Roza G. Tesfahunegn
Posters: Med chem
Due to fewer efficacies, costly and unsafe use of the currently available drugs, drug design and development for better drugs against leishmaniasis and malaria has become an active research area. Based on the progress reports on promising and diversified biological activities of 2,3-disubstituted-quinazoline-4(3H)-ones; this present investigation has attempted the synthesis of novel 2,3-disubstituted-quinazoline-4(3H)-ones bearing quinoline and pyrazole moieties and evaluate their antileishimanialand antimalarial activity. Upon condensation of the intermediates 3-aryl-2-methyl-quinazolin-4-(3H)-ones with various pyrazolyl aldehydes and 2-chloro-7-methyl-quinoline-4-carboxaldehyde, new 3-aryl-2-pyrazolyl-quinazoline- 4(3H)-ones and 3-aryl-2-quinolinyl-quinazoline-4(3H)-ones respectively were successfully synthesized. Chemical structures of these compounds have been established on the basis of their elemental, analytical and spectral data. These compounds were evaluated for their in vitro antileishimanial and in vivo antimalarial activity against Leishmania denovani and plasmodium berghei respectively.All the compounds showed better antileishmanial activity compared to the standard drug miltefosine and moderate activity compared to amphotericin B phosphate. Compound 4a: (2-((E)-2-(1-(4-dimethylmethyleneaminosulfonylphenyl)-3-(4- chlorophenyl-1H-pyrazol-4-yl) vinyl)-3-p-tolylquinazolin-4(3H)-one) (IC50=0.0265 μg/ml) exhibited strongest antileishmanial activity; 120 folds more activity compared to miltefosine and 2 folds more active than amphotericin B phosphate. Among the compounds bearing quinoline moiety, compound 5c (2-((E)-2-(2-hydroxyquinoline-7-methyl-3-yl) vinyl)-3-o-tolylquinolin- 4(3H)-one) (IC50=0.1862 μg/ml) showed good potency with 17 folds better activity than miltefosine. On the other hand, 3-aryl-2-quinolinyl-quinazoline-4(3H)-one derivatives had the highest antimalarial activity of all the compounds. From which, compound Va: (2-((E)-2-(2-hydroxyquinoline-7-methyl-3-yl) vinyl]-3-phenylquinazolin-4(3H)-one (percent suppression=85%) was the most active being chloroquine phosphate as standard drug. The acute toxicity test which was done for the most active compounds 4a and Va showed no sign of toxicity.
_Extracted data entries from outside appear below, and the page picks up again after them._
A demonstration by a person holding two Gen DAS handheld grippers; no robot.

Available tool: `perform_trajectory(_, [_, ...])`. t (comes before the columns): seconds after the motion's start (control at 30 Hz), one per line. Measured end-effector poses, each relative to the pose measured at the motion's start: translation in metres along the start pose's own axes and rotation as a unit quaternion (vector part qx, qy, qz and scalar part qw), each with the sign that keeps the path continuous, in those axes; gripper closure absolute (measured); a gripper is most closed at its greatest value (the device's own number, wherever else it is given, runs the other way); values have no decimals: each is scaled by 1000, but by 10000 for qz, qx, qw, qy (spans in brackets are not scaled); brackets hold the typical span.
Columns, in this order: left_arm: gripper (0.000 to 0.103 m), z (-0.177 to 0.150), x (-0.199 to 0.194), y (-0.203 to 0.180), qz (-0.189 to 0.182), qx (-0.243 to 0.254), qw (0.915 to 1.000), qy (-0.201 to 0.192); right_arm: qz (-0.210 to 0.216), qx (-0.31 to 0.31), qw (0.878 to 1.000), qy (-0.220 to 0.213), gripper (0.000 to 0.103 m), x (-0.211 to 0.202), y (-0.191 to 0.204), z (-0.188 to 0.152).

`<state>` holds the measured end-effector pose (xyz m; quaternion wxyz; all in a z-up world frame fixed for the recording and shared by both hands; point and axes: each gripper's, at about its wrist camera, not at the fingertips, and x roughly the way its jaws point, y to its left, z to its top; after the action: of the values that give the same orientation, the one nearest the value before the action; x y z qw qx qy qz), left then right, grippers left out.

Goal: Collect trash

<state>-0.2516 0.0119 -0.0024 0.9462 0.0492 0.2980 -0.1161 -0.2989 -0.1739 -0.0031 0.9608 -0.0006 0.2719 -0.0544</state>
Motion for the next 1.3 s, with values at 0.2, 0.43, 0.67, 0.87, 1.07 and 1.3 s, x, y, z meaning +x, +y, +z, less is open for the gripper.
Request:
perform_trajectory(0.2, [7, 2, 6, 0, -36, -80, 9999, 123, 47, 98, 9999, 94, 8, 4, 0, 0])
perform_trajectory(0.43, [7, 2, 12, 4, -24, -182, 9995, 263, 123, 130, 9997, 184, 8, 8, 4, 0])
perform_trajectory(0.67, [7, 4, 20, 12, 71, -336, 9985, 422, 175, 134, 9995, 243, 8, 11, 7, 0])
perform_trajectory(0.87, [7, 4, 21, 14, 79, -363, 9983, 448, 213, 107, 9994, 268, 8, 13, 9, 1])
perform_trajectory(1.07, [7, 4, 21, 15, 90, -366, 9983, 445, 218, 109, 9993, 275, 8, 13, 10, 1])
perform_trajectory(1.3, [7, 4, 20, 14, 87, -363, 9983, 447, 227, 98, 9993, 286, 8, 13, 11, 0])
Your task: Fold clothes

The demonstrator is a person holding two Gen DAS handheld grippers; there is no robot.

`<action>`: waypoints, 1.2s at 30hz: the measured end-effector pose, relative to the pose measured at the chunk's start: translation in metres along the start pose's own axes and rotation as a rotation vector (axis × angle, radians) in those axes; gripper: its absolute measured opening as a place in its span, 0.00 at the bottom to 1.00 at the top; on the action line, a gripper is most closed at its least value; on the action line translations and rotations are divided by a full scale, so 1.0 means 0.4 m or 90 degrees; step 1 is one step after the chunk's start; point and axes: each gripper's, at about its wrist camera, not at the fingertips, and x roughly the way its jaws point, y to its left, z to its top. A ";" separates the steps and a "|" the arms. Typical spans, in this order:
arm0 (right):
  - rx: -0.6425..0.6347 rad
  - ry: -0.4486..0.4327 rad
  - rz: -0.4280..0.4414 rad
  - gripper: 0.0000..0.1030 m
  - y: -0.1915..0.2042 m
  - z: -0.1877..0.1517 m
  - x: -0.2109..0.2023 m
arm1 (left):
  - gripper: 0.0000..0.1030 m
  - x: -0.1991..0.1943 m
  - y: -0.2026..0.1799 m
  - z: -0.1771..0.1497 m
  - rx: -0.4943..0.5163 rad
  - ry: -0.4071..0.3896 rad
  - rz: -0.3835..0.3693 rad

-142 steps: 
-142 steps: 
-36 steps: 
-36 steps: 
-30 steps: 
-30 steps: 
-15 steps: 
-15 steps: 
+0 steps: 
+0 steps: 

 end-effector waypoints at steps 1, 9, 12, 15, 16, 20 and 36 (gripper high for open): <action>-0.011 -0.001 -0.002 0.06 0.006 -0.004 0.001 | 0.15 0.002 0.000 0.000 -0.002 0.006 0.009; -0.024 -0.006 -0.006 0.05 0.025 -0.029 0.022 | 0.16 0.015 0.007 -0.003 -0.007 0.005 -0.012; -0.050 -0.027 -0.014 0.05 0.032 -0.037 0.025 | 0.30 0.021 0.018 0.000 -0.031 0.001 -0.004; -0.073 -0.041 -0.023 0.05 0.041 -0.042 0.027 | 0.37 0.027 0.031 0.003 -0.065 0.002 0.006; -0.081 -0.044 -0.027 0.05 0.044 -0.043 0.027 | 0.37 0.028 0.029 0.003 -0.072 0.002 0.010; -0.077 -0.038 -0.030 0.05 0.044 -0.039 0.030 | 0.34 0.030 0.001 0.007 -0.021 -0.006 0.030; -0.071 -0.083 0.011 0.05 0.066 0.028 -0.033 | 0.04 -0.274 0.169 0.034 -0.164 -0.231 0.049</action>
Roza G. Tesfahunegn has completed her M.Sc. at the age of 25 years in 2012 from Addis Ababa University, College of Health Sciences, School of Pharmacy. She is a lecturer of Medicinal Chemistry in Department of Pharmaceutical Chemistry and Pharmacognosy. She has taught and advised undergraduate and postgraduate courses for about 4 years. She has submitted two original articles and two reviews for publication to the peer reviewed journals.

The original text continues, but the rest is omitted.